Remove execution is not reaching out to a proxy

Problem:

I have recently upgraded to 2.3.1 (from 1.24), and enabled remote execution. My initial remote execution tests worked perfectly with a single remote ssh proxy, however after configuring multiple ssh proxies on different subnets, the job requests stopped reaching out to any smart proxy and all jobs hang on pending.

Expected outcome:

Service should reach out to smart proxy and start the dynflow tasks.

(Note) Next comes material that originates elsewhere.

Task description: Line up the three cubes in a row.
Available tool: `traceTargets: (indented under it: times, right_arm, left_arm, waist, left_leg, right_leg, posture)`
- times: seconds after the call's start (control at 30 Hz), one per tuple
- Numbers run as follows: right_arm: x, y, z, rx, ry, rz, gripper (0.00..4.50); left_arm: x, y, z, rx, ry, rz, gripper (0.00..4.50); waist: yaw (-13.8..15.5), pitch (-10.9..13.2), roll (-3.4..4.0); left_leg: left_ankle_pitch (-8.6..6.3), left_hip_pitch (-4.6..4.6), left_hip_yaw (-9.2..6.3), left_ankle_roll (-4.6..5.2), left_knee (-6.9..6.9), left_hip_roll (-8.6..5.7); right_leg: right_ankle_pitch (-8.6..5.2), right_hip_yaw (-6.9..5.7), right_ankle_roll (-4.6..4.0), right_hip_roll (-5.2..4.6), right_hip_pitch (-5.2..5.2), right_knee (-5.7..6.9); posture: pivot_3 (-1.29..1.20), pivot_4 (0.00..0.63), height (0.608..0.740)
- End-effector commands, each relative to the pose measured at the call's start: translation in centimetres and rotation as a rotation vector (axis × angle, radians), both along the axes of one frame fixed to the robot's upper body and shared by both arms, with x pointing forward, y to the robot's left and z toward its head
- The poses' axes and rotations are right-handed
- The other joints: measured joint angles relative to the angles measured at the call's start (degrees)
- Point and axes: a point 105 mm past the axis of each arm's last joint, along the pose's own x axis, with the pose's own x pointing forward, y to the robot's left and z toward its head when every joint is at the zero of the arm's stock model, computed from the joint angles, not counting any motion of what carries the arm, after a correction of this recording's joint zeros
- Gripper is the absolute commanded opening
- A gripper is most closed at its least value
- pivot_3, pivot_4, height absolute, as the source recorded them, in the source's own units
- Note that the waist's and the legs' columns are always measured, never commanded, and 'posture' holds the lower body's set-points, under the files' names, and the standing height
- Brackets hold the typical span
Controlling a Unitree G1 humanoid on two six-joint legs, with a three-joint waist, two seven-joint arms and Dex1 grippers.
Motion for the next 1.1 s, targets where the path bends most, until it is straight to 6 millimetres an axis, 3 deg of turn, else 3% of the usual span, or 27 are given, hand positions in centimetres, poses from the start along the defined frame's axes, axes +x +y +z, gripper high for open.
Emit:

Foreman and Proxy versions:

2.3.1 foreman and foreman-proxy

Foreman and Proxy plugin versions:
tfm-rubygem-smart_proxy_dynflow_core-0.3.2-1.fm2_3.el7.noarch
t fm-rubygem-dynflow-1.4.7-1.fm2_3.el7.noarch
foreman-dynflow-sidekiq-2.3.1-1.el7.noarch
tfm-rubygem-smart_proxy_dynflow-0.3.0-2.fm2_3.el7.noarch

tfm-rubygem-foreman_remote_execution-4.2.1-1.fm2_3.el7.noarch
tfm-rubygem-smart_proxy_remote_execution_ssh-0.3.1-1.fm2_3.el7.noarch
tfm-rubygem-foreman_remote_execution_core-1.4.0-1.el7.noarch
tfm-rubygem-hammer_cli_foreman_remote_execution-0.2.1-1.fm2_3.el7.noarch

Distribution and version:

Centos 7.9.2009

Other relevant data:

Server Settings

remote_execution_cleanup_working_dirs                  | true
remote_execution_cockpit_url                           |
remote_execution_connect_by_ip                         | true
remote_execution_ssh_key_passphrase                    | *****
remote_execution_ssh_password                          | *****
remote_execution_effective_user                        | root
remote_execution_effective_user_method                 | sudo
remote_execution_effective_user_password               | *****
remote_execution_global_proxy                          | true
remote_execution_fallback_proxy                        | false
remote_execution_form_job_template                     | Run Command - SSH Default
remote_execution_ssh_port                              | 22
remote_execution_ssh_user                              | root
remote_execution_sync_templates                        | true
remote_execution_workers_pool_size                     | 5
foreman_tasks_proxy_batch_trigger                      | true
foreman_tasks_polling_multiplier                       | 1
foreman_tasks_proxy_action_retry_count                 | 4
foreman_tasks_proxy_action_retry_interval              | 15
foreman_tasks_proxy_batch_size                         | 100
foreman_tasks_sync_task_timeout                        | 120
foreman_tasks_troubleshooting_url                      |
dynflow_enable_console                                 | true
dynflow_console_require_auth                           | true

foreman-proxy settings.yml

---
:settings_directory: /etc/foreman-proxy/settings.d
:ssl_ca_file: /var/lib/puppet/ssl/certs/ca.pem
:ssl_certificate: /var/lib/puppet/ssl/certs/foreman.x.x.x.pem
:ssl_private_key: /var/lib/puppet/ssl/private_keys/foreman.x.x.x.pem
:trusted_hosts:
  - foreman.x.x.x
:foreman_url: https://foreman.x.x.x
:daemon: true
:bind_host: '*'
:https_port: 8443
:log_file: /var/log/foreman-proxy/proxy.log
:log_level: INFO
:log_buffer: 2000
:log_buffer_errors: 1000

foreman-proxy remote_execution_ssh.yml

---
:enabled: https
:ssh_identity_key_file: /var/lib/foreman-proxy/ssh/id_rsa_foreman_proxy
:local_working_dir: /var/tmp
:remote_working_dir: /var/tmp
:kerberos_auth: false

# Whether to run remote execution jobs asynchronously
:async_ssh: false

foreman-proxy dynflow.yml

---
:enabled: https
:database: 
:core_url: https://foreman.x.x.x:8008

# If true, external core will be used even if the core gem is available
# If false, the feature will be disabled if the core gem is unavailable
# If unset, the process will fallback to autodetection, using external core if the core gem is unavailable
:external_core: true

As some added steps, I ran a tcpdump on the foreman server for port 8443 and kicked off some jobs a packet on that port is never sent. Not sure what else would be relevant here except production.log which i need to sanitize first before I post.

production.log (22.6 KB)

I think I figured this out. I must of had a stopped or pending job that was blocking everything. I ended up truncating the foreman_tasks*, dynflow_*, job_invocations tables and things started working again.

This is quite brutal, but I’m glad to hear you got it moving again. Just a pity that we won’t learn what was the exact cause of this

Im pretty sure I know the issue, I was testing a remote proxy and that proxy did not have a database file for dynflow, and I restarted those services multiple times while testing. Those jobs that were stuck I couldnt abort/cancel them most likely because the jobs didnt exist in the proxies dynflow any longer. I did see foreman reach out to that proxy when trying to delete the job but was getting a 404.